> YOUR TASK
Please copy every line of the data in which the string "measured" appears.

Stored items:

· · · · · · ·

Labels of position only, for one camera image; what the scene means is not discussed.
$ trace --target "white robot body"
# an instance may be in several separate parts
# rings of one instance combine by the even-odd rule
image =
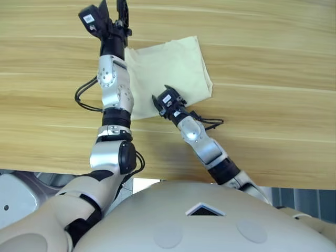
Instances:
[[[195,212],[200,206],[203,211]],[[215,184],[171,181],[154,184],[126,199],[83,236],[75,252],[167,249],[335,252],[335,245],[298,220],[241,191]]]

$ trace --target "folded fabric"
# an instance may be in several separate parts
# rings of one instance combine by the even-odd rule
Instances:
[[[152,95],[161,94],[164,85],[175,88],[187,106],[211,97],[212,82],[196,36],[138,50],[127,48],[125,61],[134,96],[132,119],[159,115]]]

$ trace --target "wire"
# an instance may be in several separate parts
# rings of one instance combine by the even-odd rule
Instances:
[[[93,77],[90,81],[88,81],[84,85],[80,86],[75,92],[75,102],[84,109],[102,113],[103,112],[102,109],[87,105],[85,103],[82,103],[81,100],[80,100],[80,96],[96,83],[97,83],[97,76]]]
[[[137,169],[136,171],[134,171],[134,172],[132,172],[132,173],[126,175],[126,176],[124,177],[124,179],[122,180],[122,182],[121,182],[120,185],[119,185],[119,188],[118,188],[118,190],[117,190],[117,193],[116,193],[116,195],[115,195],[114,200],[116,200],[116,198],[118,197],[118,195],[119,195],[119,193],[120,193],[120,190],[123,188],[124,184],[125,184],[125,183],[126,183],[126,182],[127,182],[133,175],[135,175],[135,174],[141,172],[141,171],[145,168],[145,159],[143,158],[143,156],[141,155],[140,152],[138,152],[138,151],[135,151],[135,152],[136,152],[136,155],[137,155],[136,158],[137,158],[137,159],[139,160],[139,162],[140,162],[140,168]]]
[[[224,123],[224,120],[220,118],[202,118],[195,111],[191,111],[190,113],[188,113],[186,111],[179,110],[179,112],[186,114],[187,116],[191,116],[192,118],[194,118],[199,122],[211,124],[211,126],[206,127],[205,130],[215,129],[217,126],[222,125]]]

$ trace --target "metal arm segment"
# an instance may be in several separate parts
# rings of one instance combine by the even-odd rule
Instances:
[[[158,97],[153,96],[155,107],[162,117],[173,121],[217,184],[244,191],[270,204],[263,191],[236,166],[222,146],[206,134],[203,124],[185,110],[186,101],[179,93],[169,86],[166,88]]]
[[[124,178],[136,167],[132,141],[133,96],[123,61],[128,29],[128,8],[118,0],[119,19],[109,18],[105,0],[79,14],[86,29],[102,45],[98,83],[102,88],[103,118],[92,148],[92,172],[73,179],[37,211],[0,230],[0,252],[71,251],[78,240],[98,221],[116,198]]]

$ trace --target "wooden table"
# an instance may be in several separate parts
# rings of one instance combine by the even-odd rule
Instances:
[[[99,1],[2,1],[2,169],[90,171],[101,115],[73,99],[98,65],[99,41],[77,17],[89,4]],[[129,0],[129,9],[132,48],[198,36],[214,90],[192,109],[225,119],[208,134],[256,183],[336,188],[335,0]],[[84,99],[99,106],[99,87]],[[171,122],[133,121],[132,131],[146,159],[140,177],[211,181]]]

· · · · · · ·

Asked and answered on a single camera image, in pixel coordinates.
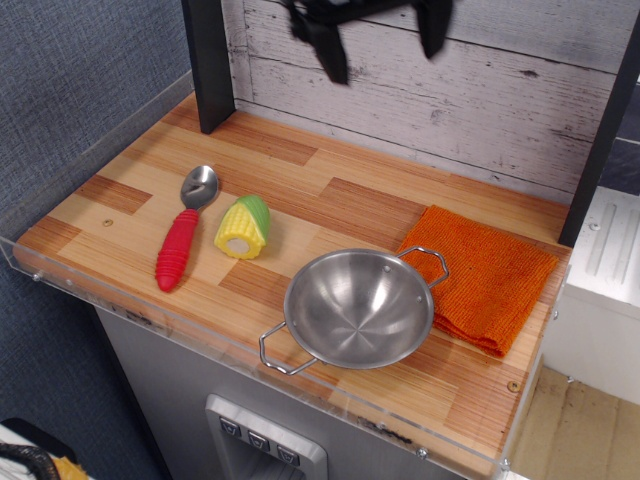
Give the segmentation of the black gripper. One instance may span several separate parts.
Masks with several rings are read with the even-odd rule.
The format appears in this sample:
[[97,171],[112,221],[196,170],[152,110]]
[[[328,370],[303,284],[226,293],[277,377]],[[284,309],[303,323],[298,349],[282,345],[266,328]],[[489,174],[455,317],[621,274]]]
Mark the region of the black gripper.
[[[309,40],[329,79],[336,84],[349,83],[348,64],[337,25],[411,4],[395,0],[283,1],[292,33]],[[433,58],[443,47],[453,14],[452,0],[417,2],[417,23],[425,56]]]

· · · · · · ·

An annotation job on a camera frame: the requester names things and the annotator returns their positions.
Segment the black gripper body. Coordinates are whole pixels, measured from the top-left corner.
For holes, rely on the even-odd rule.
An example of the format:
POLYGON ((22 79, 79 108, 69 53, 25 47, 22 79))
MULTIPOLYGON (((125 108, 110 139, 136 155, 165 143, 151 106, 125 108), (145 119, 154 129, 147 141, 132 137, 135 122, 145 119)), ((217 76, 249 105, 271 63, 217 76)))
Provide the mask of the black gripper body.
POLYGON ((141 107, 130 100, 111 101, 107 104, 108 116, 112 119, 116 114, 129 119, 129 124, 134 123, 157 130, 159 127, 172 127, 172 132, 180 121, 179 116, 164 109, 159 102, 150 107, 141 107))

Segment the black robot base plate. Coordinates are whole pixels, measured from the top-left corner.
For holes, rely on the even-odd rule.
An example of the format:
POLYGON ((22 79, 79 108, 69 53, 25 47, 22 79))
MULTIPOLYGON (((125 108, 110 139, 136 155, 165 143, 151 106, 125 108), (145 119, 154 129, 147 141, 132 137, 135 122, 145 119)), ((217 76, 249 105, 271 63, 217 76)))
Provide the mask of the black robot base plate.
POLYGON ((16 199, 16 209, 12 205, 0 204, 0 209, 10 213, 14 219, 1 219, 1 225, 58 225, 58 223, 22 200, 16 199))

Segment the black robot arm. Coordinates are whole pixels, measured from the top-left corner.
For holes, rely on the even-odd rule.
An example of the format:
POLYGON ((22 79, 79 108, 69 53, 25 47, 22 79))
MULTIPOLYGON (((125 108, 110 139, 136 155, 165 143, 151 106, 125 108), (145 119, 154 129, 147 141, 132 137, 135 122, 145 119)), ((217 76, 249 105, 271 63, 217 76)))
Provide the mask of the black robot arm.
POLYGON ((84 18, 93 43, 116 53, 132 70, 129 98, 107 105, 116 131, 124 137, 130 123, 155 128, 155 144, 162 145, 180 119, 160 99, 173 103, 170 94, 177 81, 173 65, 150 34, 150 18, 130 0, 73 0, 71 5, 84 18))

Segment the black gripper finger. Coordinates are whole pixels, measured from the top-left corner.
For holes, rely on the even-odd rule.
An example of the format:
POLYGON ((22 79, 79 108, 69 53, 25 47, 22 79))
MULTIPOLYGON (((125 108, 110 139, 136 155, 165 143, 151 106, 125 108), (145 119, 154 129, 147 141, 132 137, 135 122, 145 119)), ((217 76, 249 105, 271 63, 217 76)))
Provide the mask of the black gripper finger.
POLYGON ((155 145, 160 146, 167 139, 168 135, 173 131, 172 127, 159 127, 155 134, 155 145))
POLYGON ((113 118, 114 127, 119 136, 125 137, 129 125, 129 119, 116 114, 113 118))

· · · · · · ·

> RESPONSE TO THIS TASK
Segment the black gripper body. Coordinates are whole pixels, measured from the top-left corner.
Segment the black robot base plate. Coordinates are whole pixels, measured from the top-left corner.
Segment the black robot arm. Coordinates are whole pixels, measured from the top-left corner.
Segment the black gripper finger. Coordinates are whole pixels, measured from the top-left corner.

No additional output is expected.